Suppose we have a vector of weights which sum to 1.0 and we wish to sample n samples randomly according to these weights. There is a well known trick in Matlab / Octave using sampling from a uniform distribution.

```
num_particles = 2*10^7
likelihood = zeros(num_particles,1);
likelihood(:,1) = 1/num_particles;
[_,index] = histc(rand(num_particles,1),[0;cumsum(likelihood/sum(likelihood))]);
s = sum(index);
```

Using *tic* and *toc* this produces an answer with

`Elapsed time is 10.7763 seconds.`

# Haskell

I could find no equivalent function in Haskell nor could I easily find a binary search function.

```
> {-# OPTIONS_GHC -Wall #-}
> {-# OPTIONS_GHC -fno-warn-name-shadowing #-}
> {-# OPTIONS_GHC -fno-warn-type-defaults #-}
> {-# OPTIONS_GHC -fno-warn-unused-do-bind #-}
> {-# OPTIONS_GHC -fno-warn-missing-methods #-}
> {-# OPTIONS_GHC -fno-warn-orphans #-}
```

```
> {-# LANGUAGE BangPatterns #-}
```

```
> import System.Random.MWC
> import qualified Data.Vector.Unboxed as V
> import Control.Monad.ST
```

```
> import qualified Data.Vector.Algorithms.Search as S
```

```
> import Data.Bits
```

```
> n :: Int
> n = 2*10^7
```

Let’s create some random data. For a change let’s use mwc-random rather than random-fu.

```
> vs :: V.Vector Double
> vs = runST (create >>= (asGenST $ \gen -> uniformVector gen n))
```

Again, I could find no equivalent of *cumsum* but we can write our own.

```
> weightsV, cumSumWeightsV :: V.Vector Double
> weightsV = V.replicate n (recip $ fromIntegral n)
> cumSumWeightsV = V.scanl (+) 0 weightsV
```

Binary search on a sorted vector is straightforward and a cumulative sum ensures that the vector is sorted.

```
> binarySearch :: (V.Unbox a, Ord a) =>
> V.Vector a -> a -> Int
> binarySearch vec x = loop 0 (V.length vec - 1)
> where
> loop !l !u
> | u <= l = l
> | otherwise = let e = vec V.! k in if x <= e then loop l k else loop (k+1) u
> where k = l + (u - l) `shiftR` 1
```

```
> indices :: V.Vector Double -> V.Vector Double -> V.Vector Int
> indices bs xs = V.map (binarySearch bs) xs
```

To see how well this performs, let’s sum the indices (of course, we wouldn’t do this in practice) as we did for the Matlab implementation.

```
> js :: V.Vector Int
> js = indices (V.tail cumSumWeightsV) vs
```

```
> main :: IO ()
> main = do
> print $ V.foldl' (+) 0 js
```

Using *+RTS -s* we get

`Total time 10.80s ( 11.06s elapsed)`

which is almost the same as the Matlab version.

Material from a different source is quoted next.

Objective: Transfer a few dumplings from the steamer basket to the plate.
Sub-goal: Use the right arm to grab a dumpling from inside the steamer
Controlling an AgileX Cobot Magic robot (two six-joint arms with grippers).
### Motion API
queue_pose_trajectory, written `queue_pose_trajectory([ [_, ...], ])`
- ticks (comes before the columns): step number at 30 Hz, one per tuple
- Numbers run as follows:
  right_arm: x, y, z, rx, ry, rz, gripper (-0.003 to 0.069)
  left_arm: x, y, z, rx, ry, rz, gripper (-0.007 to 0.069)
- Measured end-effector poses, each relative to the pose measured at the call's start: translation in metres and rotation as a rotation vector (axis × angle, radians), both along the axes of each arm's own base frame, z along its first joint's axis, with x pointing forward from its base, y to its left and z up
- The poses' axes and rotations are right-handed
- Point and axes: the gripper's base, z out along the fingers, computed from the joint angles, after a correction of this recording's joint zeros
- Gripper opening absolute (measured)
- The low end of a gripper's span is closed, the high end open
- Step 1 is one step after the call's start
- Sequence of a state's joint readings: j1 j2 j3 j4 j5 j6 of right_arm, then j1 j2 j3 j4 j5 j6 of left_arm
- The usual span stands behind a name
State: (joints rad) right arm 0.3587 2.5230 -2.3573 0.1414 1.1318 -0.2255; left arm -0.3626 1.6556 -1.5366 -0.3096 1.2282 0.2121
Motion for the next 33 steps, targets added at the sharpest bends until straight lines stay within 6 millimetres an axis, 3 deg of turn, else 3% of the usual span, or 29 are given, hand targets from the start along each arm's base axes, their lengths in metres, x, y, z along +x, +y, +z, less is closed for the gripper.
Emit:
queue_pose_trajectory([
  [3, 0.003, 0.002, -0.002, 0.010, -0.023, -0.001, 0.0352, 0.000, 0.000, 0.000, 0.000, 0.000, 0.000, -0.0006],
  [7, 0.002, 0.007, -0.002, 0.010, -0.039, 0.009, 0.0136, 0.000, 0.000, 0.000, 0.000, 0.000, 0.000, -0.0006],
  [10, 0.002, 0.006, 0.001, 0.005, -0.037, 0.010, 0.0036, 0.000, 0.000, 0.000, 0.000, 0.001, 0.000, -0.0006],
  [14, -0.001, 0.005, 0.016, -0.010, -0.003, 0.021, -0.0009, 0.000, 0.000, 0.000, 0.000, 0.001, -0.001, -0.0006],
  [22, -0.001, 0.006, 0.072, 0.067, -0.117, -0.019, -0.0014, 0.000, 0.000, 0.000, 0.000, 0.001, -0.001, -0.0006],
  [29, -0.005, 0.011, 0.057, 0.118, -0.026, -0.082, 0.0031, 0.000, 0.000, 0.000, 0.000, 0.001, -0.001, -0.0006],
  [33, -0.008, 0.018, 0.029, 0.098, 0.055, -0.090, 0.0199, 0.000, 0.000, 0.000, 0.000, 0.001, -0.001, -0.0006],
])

I did eventually find a binary search function in vector-algorithms and since one should not re-invent the wheel, let us try using it.

```
> indices' :: (V.Unbox a, Ord a) => V.Vector a -> V.Vector a -> V.Vector Int
> indices' sv x = runST $ do
> st <- V.unsafeThaw (V.tail sv)
> V.mapM (S.binarySearch st) x
```

```
> main' :: IO ()
> main' = do
> print $ V.foldl' (+) 0 $ indices' cumSumWeightsV vs
```

Again using *+RTS -s* we get

`Total time 11.34s ( 11.73s elapsed)`

So the library version seems very slightly slower.